Given information:
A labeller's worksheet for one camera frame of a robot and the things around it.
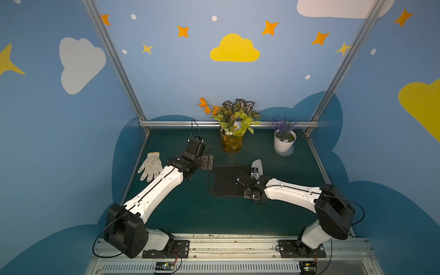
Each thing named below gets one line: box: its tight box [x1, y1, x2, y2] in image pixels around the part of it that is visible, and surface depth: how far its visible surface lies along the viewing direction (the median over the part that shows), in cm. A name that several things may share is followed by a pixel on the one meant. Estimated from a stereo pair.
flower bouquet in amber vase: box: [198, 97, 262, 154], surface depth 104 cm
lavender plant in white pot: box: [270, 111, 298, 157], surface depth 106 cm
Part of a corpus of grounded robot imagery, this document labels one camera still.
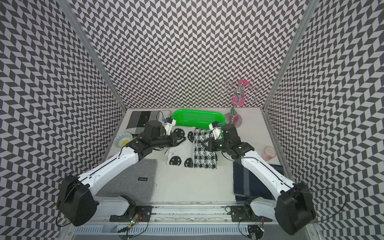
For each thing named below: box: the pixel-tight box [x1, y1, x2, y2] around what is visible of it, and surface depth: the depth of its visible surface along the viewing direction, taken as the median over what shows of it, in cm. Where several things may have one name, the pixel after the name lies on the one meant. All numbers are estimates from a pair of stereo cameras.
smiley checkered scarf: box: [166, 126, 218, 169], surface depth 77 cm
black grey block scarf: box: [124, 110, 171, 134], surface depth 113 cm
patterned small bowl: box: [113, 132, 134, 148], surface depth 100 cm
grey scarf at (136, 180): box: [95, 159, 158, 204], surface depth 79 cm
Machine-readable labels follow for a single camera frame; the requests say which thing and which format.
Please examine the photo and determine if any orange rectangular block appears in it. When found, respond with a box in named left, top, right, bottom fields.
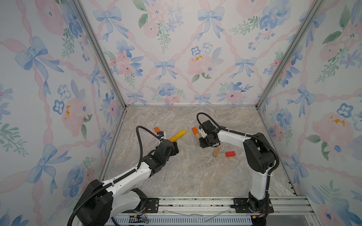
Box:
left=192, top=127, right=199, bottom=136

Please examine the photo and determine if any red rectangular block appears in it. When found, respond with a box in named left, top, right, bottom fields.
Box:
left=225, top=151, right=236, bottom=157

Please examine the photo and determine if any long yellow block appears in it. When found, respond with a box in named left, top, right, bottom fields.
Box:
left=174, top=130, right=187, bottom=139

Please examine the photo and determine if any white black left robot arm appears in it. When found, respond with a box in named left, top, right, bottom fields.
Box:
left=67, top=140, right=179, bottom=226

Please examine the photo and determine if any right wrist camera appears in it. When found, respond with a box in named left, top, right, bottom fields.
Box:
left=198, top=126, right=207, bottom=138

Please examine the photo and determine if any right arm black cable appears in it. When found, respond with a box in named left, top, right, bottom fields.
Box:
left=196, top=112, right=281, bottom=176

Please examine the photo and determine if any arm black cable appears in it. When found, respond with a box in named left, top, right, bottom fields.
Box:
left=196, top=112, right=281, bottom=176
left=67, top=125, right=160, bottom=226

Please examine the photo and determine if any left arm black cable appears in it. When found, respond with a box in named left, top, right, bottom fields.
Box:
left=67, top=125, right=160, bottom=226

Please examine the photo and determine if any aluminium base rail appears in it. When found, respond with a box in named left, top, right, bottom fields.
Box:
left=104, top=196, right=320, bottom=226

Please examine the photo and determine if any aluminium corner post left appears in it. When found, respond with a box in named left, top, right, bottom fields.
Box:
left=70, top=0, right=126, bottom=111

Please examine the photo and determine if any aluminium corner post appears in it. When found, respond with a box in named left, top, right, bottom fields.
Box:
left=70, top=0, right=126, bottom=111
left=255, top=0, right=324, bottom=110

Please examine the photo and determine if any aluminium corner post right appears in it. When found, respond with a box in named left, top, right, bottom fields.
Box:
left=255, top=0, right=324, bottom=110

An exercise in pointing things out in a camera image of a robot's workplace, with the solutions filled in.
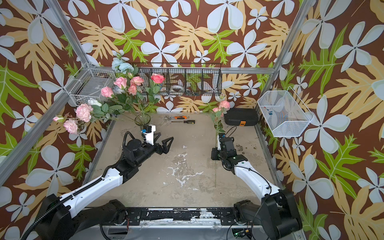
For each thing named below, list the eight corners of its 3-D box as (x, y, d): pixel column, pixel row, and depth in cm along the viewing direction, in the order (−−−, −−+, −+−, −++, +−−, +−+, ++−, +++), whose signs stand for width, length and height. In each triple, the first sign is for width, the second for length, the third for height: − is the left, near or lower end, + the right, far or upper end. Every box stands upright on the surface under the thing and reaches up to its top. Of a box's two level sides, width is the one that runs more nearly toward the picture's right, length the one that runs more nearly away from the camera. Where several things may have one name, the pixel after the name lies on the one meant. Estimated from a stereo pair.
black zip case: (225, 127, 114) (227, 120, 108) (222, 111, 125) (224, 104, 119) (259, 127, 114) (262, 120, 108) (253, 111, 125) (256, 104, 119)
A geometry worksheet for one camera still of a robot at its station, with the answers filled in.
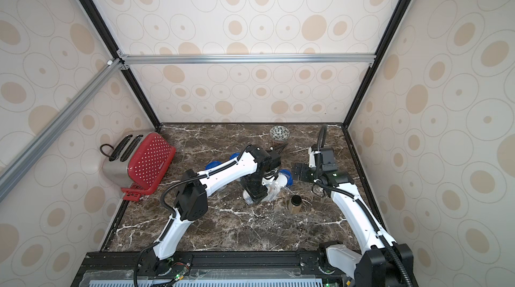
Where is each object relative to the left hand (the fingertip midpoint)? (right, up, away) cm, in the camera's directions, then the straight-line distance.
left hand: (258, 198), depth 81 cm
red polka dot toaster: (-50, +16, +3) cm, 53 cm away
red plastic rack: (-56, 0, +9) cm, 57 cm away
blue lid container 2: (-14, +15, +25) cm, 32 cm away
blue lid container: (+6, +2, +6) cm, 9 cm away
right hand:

Your task: Copy out only the lines of the records above from the one with "patterned small bowl: box: [113, 132, 134, 148], surface" through the one with "Machine-readable labels follow", exactly as they stand, both included.

Your response:
patterned small bowl: box: [113, 132, 134, 148], surface depth 100 cm
grey scarf at (136, 180): box: [95, 159, 158, 204], surface depth 79 cm
Machine-readable labels follow for a single camera frame; the requests say which thing and which format.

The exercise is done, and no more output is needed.